▶ _WHAT TO DO_: Each entry that follows should be written again verbatim.

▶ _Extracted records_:
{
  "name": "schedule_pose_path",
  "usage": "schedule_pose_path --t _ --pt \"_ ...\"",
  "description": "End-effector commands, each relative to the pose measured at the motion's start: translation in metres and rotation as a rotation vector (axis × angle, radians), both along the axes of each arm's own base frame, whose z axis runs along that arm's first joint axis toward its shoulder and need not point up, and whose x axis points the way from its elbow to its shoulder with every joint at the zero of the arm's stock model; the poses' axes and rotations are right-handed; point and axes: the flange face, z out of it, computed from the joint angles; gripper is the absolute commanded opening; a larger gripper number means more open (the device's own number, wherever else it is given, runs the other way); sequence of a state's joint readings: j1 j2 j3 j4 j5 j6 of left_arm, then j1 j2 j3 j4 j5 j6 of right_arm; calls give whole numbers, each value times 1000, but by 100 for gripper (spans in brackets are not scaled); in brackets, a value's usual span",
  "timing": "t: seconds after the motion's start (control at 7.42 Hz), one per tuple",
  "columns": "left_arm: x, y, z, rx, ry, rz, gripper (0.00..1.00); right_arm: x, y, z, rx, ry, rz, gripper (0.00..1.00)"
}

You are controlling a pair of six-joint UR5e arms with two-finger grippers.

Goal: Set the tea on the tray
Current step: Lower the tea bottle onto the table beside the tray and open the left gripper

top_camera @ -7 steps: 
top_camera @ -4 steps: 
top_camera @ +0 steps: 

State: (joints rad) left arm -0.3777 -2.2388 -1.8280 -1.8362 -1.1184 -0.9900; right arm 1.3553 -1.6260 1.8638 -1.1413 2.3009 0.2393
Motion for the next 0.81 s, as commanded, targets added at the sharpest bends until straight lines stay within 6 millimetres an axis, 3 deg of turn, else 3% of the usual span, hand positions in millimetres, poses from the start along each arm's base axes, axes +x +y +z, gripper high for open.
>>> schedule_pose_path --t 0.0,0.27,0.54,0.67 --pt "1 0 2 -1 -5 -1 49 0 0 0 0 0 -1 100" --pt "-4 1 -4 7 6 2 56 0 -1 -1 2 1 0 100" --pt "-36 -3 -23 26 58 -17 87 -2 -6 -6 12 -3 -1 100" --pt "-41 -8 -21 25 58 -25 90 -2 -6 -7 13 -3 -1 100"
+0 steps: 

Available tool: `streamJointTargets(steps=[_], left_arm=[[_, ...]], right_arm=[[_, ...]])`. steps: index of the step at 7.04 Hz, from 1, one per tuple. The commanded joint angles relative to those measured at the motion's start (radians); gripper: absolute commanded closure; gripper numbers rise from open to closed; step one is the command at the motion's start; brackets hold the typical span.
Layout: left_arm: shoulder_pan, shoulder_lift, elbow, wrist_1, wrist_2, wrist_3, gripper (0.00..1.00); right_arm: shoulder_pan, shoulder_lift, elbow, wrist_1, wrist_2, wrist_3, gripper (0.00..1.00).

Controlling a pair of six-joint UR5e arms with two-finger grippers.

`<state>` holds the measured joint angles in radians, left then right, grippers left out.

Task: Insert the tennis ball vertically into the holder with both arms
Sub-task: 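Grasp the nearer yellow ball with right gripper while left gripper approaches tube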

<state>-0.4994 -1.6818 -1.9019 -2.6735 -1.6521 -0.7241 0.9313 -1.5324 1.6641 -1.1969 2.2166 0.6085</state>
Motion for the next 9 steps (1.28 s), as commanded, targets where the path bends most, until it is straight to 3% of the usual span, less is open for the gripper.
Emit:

▶ _SOLUTION_:
{
  "name": "schedule_pose_path",
  "usage": "schedule_pose_path --t _ --pt \"_ ...\"",
  "description": "End-effector commands, each relative to the pose measured at the motion's start: translation in metres and rotation as a rotation vector (axis × angle, radians), both along the axes of each arm's own base frame, whose z axis runs along that arm's first joint axis toward its shoulder and need not point up, and whose x axis points the way from its elbow to its shoulder with every joint at the zero of the arm's stock model; the poses' axes and rotations are right-handed; point and axes: the flange face, z out of it, computed from the joint angles; gripper is the absolute commanded opening; a larger gripper number means more open (the device's own number, wherever else it is given, runs the other way); sequence of a state's joint readings: j1 j2 j3 j4 j5 j6 of left_arm, then j1 j2 j3 j4 j5 j6 of right_arm; calls give whole numbers, each value times 1000, but by 100 for gripper (spans in brackets are not scaled); in brackets, a value's usual span",
  "timing": "t: seconds after the motion's start (control at 7.42 Hz), one per tuple",
  "columns": "left_arm: x, y, z, rx, ry, rz, gripper (0.00..1.00); right_arm: x, y, z, rx, ry, rz, gripper (0.00..1.00)"
}

You are controlling a pair of six-joint UR5e arms with two-finger grippers.

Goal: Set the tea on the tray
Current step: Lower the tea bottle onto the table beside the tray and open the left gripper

top_camera @ -7 steps: 
top_camera @ -4 steps: 
top_camera @ +0 steps: 

State: (joints rad) left arm -0.3777 -2.2388 -1.8280 -1.8362 -1.1184 -0.9900; right arm 1.3553 -1.6260 1.8638 -1.1413 2.3009 0.2393
Motion for the next 0.81 s, as commanded, targets added at the sharpest bends until straight lines stay within 6 millimetres an axis, 3 deg of turn, else 3% of the usual span, hand positions in millimetres, poses from the start along each arm's base axes, axes +x +y +z, gripper high for open.
>>> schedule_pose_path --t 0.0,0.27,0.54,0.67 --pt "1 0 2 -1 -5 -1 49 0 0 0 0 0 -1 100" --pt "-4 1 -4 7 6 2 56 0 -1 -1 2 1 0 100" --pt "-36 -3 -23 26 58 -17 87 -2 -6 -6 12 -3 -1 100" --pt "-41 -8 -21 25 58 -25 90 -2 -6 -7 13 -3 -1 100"
+0 steps: 

Available tool: `streamJointTargets(steps=[_], left_arm=[[_, ...]], right_arm=[[_, ...]])`. steps: index of the step at 7.04 Hz, from 1, one per tuple. The commanded joint angles relative to those measured at the motion's start (radians); gripper: absolute commanded closure; gripper numbers rise from open to closed; step one is the command at the motion's start; brackets hold the typical span.
Layout: left_arm: shoulder_pan, shoulder_lift, elbow, wrist_1, wrist_2, wrist_3, gripper (0.00..1.00); right_arm: shoulder_pan, shoulder_lift, elbow, wrist_1, wrist_2, wrist_3, gripper (0.00..1.00).

Controlling a pair of six-joint UR5e arms with two-finger grippers.

`<state>` holds the measured joint angles in radians, left then right, grippers left out.

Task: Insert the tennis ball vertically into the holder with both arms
Sub-task: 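Grasp the nearer yellow ball with right gripper while left gripper approaches tube
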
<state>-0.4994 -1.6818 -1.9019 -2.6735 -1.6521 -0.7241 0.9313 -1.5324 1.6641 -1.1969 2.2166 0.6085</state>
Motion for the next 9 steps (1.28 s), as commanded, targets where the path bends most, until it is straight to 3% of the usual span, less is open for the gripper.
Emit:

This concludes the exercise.